The additions are not extreme at all. People are asked to provide their hometown, music tastes or other things about themselves that may be interesting topics of conversation. If a user has connected their Facebook account, the Lyft app can show if drivers and passengers have mutual friends in common.

“It’s our first step on the road map to personalizing that in-car experience,” said Tali Rapaport, vice president of product at Lyft, who was tasked with creating the profiles. The feature is entirely optional, and users aren’t forced to turn it on.

But profiles speak to Lyft’s broad vision of the company. Lyft is pushing Line, its car pool product, as the future of the company, one where there’s a “butt in every seat,” as Ms. Rapaport put it.

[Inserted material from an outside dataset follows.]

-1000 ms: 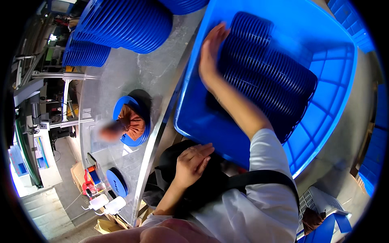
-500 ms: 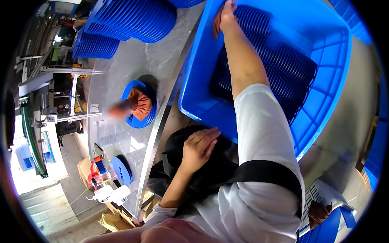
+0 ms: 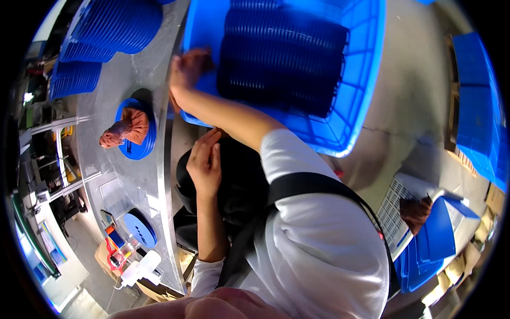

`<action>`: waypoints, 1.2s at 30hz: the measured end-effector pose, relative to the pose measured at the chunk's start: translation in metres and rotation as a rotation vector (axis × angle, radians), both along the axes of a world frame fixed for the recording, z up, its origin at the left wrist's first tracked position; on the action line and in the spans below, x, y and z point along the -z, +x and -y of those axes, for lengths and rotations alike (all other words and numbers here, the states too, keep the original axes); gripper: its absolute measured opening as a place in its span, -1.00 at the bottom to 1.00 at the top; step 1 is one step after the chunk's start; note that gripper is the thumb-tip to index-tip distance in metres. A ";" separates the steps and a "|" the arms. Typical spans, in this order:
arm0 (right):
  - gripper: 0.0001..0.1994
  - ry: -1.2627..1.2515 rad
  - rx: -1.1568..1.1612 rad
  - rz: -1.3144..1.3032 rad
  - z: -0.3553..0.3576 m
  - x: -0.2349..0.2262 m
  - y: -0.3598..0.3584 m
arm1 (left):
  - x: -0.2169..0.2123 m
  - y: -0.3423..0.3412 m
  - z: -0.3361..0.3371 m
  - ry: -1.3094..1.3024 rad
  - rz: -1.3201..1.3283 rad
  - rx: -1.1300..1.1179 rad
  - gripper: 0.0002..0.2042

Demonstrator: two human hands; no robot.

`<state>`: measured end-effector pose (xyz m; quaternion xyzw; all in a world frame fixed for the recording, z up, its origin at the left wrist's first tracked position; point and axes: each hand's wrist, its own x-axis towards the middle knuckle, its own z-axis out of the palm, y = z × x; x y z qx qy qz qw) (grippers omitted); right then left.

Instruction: The person cleans plastic reels using a sponge and a liquid from a bottle, then places them into a blue storage bin.

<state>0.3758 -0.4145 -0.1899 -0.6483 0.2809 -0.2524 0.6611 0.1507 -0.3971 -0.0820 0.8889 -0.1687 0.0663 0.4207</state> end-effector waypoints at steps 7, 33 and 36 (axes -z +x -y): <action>-0.48 -0.474 -0.214 0.088 0.035 -0.003 -0.019 | 0.011 -0.014 -0.026 0.115 0.128 0.042 -0.87; -0.61 -1.556 -1.216 -0.200 0.242 -0.125 -0.367 | 0.028 -0.050 -0.097 -0.081 0.321 -0.164 -0.95; -0.67 -1.394 -1.270 -0.168 0.209 -0.119 -0.340 | 0.031 -0.054 -0.087 -0.266 0.319 -0.108 -0.91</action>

Instead of hailing a personal car, calling a Lyft Line offers passengers a discount for picking up one or two more people who are traveling along a similar route. As they travel the route, passengers are dropped off at different points along the way. Passengers save money and, in theory, net income goes up for both Lyft and the driver.

Lyft’s ideal version of the future is to have as many people using Lyft Line as possible, cutting down on the number of cars on the road. So an addition like user profiles, however small, may make the experience of traveling by car pool more enjoyable. Topics of conversation are easily available, for instance, or a driver may play a track from a passenger’s favorite band.

At launch, the features you’ve just read about are only coming to the iOS app, with Android “soon to follow.” Lyft says this is just the start for profiles, and it’ll be adding more features over time.